What we do know about CBG:
- CBG interacts with the mammalian endocannabinoid system and activates the CB1 receptors in a manner analogous to CBD
- CBG is a GABA reuptake inhibitor
- CBG has anti-inflammatory properties
- CBG has neuroprotective properties
- CBG has anti-bacterial properties
- CBG is an anti-proliferant
All of this bodes well for the future for CBG and its ability to act on specific conditions. Some early evidence highlights the following:
- Like THC, CBG has been found to be effective in treating glaucoma by reducing intraocular pressure, without the psychotropic effects of THC; CBD does not appear to have this same property.
- Like CBD, CBG may be effective in counteracting the intoxicating effects of THC, as it activates the CB1 receptors in the brain.
- CBG has been found to decrease inflammation characteristic of inflammatory bowel disease and colitis. Inflammation appears to be a major target for a number of the cannabinoids.
- CBG has shown great promise as an antiproliferant, blocking receptors that cause cancer cell growth. In one study of note it was shown to inhibit the growth of colorectal cancer cells.
- CBG has demonstrated anti-bacterial properties, most specifically against some drug resistant strains of staphylococcus.
- CBG appears to be an appetite stimulant that might be beneficial in treating cachexia, a muscle wasting and weight loss disorder in late stage cancer and other diseases. Note that other cannabinoids such as THCV, are appetite suppressants and this highlights that the entourage effect, which is touted by many in relation to cannabis and its medicinal benefits, can be counter productive, with one cannabinoid offsetting other’s benefits.
- In a test of a group of cannabinoids, CBG tested best at inhibiting muscle contractions associated with bladder disorders.
- As a GABA reuptake inhibitor, CBG may lead to muscle relaxation, relieving tension and providing a sensation of calm in the brain and body. This decreased anxiety is a highly sought-after benefit attributed to some other cannabinoids.

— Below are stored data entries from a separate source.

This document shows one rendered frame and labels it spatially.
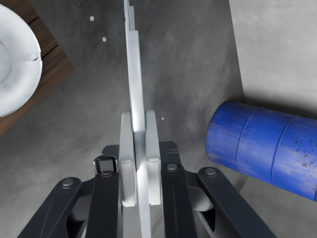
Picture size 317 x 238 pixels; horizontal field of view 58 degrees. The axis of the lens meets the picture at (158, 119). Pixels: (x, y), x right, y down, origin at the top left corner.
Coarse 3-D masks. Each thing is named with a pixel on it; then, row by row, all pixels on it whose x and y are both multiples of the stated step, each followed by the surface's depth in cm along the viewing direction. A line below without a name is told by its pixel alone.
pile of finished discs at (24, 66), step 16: (0, 16) 70; (16, 16) 73; (0, 32) 71; (16, 32) 74; (32, 32) 76; (0, 48) 71; (16, 48) 75; (32, 48) 78; (0, 64) 72; (16, 64) 76; (32, 64) 79; (0, 80) 73; (16, 80) 77; (32, 80) 80; (0, 96) 75; (16, 96) 78; (0, 112) 76
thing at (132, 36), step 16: (128, 0) 36; (128, 16) 23; (128, 32) 18; (128, 48) 18; (128, 64) 18; (144, 128) 18; (144, 144) 18; (144, 160) 18; (144, 176) 19; (144, 192) 19; (144, 208) 20; (144, 224) 21
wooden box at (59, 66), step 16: (0, 0) 72; (16, 0) 74; (32, 16) 78; (48, 32) 83; (48, 48) 84; (48, 64) 85; (64, 64) 89; (48, 80) 86; (32, 96) 84; (16, 112) 81; (0, 128) 79
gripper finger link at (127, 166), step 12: (132, 132) 18; (120, 144) 17; (132, 144) 16; (120, 156) 15; (132, 156) 15; (120, 168) 15; (132, 168) 15; (132, 180) 15; (132, 192) 15; (132, 204) 16
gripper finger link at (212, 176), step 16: (208, 176) 14; (224, 176) 14; (208, 192) 13; (224, 192) 13; (224, 208) 12; (240, 208) 12; (208, 224) 14; (224, 224) 12; (240, 224) 11; (256, 224) 11

- CBG’s neuroprotective properties may help in the treatment of neurodegenerative diseases such as Huntington’s Disease normalizing the expression of abnormal genes linked to brain degeneration.
- Topically, it has shown benefits as a therapy for psoriasis, eczema and other skin disorders.
In short, if even a few of these promising benefits prove out, CBG will be an extremely valuable cannabinoid and could rival or surpass CBD. This is further helped by the fact that in the past 2 years efforts to develop high CBG strains of hemp have been quite successful and we are now seeing a range of finished products containing high levels of CBG, becoming available.